*** Opening Available data ***

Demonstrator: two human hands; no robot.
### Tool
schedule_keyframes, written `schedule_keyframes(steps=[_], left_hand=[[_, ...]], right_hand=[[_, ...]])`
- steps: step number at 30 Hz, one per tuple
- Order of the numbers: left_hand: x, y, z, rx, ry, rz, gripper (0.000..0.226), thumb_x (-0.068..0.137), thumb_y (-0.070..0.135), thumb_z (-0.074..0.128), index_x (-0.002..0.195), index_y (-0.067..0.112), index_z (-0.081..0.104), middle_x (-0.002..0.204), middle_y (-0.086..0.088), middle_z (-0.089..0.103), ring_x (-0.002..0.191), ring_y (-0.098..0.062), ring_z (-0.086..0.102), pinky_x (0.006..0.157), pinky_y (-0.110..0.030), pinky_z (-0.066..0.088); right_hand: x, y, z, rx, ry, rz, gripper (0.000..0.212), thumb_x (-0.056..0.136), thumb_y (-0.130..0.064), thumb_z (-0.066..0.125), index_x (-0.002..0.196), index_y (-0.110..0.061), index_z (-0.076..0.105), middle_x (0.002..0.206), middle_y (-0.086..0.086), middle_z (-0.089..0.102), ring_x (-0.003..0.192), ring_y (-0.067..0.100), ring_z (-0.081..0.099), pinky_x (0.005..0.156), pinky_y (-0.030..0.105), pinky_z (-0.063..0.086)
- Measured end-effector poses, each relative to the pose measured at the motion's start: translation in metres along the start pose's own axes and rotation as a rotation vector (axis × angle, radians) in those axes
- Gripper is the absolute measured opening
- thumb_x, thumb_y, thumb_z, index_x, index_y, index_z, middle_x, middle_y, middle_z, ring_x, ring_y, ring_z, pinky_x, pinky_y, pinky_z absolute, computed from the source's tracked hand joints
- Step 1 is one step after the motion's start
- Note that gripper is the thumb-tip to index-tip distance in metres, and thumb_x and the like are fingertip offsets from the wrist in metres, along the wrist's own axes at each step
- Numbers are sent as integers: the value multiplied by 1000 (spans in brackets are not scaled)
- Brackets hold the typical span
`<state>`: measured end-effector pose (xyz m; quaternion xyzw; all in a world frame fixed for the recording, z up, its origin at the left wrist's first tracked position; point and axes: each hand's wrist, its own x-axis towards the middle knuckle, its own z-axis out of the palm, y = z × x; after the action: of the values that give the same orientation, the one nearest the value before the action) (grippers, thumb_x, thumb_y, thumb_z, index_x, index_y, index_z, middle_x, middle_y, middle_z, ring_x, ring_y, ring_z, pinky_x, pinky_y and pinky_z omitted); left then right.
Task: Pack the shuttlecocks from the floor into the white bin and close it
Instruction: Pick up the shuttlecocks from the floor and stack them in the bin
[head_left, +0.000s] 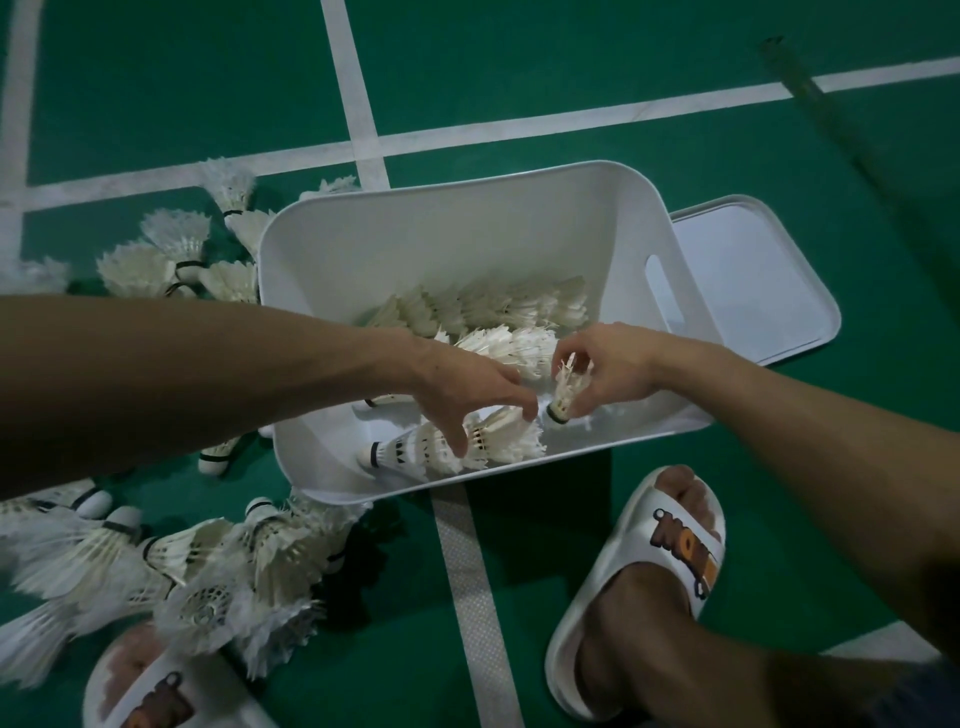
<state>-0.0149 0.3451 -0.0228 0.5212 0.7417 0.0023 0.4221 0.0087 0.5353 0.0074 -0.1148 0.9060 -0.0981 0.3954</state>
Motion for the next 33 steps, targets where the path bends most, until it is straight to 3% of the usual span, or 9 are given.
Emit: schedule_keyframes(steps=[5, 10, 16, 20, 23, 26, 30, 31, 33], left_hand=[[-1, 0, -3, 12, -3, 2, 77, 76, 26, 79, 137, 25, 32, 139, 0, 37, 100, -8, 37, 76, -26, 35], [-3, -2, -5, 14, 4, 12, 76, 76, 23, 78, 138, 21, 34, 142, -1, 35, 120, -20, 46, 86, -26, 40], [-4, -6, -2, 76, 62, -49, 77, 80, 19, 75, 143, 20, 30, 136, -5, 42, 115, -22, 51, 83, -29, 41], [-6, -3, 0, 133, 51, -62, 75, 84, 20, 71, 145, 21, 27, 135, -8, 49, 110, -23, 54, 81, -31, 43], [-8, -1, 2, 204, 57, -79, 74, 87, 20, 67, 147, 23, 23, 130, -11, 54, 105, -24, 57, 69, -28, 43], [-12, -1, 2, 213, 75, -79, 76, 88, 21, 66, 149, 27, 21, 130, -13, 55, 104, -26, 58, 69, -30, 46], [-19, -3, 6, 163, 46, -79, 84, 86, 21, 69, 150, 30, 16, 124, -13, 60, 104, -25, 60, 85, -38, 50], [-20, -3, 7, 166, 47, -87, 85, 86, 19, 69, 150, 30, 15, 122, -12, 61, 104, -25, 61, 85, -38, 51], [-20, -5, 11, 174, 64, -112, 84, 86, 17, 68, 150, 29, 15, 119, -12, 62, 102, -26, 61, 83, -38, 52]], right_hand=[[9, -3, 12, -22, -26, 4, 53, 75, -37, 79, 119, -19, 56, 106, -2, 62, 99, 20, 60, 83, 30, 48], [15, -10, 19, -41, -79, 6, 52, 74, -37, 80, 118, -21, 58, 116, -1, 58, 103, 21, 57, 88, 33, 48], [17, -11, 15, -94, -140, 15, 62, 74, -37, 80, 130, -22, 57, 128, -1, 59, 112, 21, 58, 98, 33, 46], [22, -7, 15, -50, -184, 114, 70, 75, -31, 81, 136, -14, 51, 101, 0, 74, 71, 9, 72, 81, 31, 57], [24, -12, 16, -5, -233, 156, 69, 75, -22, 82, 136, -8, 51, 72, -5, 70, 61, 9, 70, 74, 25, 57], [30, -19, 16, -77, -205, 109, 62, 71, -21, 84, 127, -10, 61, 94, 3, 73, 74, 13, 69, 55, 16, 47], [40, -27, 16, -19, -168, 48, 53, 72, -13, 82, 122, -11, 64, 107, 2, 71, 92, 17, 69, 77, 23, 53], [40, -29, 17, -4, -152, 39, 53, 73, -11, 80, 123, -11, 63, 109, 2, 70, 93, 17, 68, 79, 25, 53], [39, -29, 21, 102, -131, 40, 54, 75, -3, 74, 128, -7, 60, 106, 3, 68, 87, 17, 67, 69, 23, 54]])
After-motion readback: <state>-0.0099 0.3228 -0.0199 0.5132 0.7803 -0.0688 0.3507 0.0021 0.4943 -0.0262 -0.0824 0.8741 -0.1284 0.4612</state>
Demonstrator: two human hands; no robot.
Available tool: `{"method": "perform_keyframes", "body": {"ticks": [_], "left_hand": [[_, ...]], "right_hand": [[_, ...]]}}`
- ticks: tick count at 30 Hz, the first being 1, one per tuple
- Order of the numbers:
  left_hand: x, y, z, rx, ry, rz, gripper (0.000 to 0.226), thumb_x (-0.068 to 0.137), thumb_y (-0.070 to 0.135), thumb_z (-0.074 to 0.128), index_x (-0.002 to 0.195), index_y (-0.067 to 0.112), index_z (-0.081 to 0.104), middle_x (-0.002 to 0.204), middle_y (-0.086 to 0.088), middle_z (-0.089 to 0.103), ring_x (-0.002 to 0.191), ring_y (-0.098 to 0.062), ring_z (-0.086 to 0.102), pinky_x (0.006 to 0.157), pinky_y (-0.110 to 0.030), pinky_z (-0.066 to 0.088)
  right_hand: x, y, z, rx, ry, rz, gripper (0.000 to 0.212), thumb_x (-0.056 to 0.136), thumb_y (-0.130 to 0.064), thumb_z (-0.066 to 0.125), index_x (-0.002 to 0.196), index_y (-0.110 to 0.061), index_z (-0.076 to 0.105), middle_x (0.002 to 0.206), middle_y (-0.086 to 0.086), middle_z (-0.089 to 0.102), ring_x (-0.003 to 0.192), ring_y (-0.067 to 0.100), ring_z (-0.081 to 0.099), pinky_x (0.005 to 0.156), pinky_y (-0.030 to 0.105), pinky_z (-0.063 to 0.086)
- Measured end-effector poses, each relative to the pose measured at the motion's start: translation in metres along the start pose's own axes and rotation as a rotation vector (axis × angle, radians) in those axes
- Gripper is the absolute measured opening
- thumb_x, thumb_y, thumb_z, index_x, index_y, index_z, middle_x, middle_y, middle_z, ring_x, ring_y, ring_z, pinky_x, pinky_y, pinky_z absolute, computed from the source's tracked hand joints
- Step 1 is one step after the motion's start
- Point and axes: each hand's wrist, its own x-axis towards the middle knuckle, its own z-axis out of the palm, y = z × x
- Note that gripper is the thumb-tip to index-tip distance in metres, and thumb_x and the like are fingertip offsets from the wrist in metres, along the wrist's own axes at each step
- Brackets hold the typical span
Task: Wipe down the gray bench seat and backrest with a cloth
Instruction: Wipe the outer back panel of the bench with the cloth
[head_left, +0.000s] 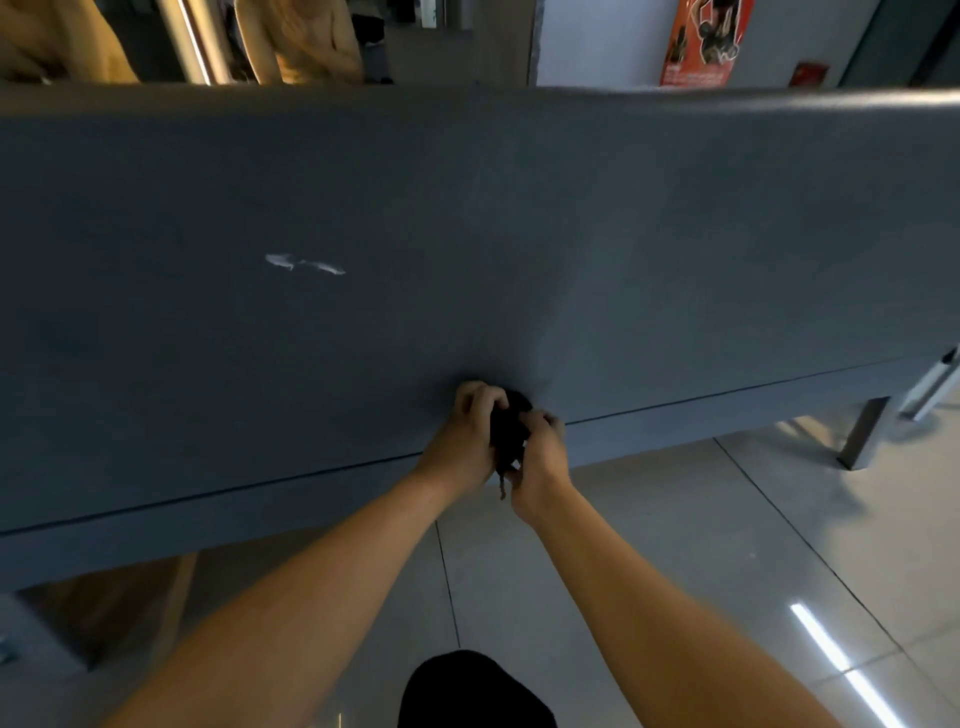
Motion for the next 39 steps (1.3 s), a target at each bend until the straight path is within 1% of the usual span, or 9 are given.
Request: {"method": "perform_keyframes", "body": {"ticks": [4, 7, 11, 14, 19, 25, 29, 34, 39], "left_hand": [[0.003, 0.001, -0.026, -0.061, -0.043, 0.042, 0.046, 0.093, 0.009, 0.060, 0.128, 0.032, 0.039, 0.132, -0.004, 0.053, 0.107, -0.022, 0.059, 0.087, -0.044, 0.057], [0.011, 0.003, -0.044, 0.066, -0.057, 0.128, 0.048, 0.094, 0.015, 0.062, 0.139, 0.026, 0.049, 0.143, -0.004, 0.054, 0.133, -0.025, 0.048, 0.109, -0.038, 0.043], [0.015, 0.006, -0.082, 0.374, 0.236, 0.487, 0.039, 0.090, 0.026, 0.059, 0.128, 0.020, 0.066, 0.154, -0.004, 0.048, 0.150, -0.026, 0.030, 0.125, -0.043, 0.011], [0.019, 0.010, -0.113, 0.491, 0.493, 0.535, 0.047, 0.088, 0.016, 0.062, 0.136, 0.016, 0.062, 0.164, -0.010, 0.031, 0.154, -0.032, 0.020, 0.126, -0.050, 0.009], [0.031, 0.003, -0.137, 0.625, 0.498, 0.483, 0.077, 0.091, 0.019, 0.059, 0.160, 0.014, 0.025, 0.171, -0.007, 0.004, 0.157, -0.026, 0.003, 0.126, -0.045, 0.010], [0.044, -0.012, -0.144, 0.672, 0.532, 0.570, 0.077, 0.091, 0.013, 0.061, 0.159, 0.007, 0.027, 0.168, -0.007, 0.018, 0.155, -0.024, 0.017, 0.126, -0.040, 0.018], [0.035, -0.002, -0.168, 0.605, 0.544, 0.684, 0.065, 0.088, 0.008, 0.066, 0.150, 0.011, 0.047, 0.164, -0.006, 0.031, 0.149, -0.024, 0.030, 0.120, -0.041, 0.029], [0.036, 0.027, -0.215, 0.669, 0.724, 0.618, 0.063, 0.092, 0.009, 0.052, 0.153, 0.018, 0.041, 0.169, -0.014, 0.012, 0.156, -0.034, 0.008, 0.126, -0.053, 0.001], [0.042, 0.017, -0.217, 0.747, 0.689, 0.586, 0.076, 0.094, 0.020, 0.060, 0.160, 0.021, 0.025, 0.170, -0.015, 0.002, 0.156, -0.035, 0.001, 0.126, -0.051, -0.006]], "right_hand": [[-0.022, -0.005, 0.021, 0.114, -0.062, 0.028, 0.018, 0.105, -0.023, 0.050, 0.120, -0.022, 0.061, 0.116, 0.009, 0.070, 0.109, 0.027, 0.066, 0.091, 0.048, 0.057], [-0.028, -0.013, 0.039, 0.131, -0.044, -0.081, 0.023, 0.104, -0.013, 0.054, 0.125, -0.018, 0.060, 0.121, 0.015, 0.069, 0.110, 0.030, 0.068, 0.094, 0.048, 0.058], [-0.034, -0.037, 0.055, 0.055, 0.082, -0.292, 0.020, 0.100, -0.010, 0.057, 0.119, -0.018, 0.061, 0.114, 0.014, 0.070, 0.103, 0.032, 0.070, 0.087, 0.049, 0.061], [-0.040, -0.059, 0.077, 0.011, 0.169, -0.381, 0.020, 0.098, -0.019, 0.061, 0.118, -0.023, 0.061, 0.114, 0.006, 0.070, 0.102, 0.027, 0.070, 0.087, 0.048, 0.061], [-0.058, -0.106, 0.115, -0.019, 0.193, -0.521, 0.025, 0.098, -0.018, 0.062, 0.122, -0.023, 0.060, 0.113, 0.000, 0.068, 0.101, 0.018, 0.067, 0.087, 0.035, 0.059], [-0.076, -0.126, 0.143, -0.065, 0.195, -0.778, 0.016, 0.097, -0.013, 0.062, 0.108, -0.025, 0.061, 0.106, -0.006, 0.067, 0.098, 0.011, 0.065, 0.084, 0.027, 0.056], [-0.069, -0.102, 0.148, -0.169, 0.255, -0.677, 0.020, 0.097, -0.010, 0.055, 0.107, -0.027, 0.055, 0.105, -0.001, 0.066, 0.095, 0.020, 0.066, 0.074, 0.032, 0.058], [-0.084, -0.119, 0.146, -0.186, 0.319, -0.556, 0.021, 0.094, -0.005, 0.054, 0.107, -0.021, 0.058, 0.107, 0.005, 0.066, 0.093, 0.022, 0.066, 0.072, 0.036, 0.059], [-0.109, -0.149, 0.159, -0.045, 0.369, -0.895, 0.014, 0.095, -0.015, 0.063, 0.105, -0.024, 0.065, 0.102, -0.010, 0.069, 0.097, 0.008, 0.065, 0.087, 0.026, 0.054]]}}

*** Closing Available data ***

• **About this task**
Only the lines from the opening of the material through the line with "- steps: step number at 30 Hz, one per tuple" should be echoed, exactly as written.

• **Result for this exercise**
Demonstrator: two human hands; no robot.
### Tool
schedule_keyframes, written `schedule_keyframes(steps=[_], left_hand=[[_, ...]], right_hand=[[_, ...]])`
- steps: step number at 30 Hz, one per tuple

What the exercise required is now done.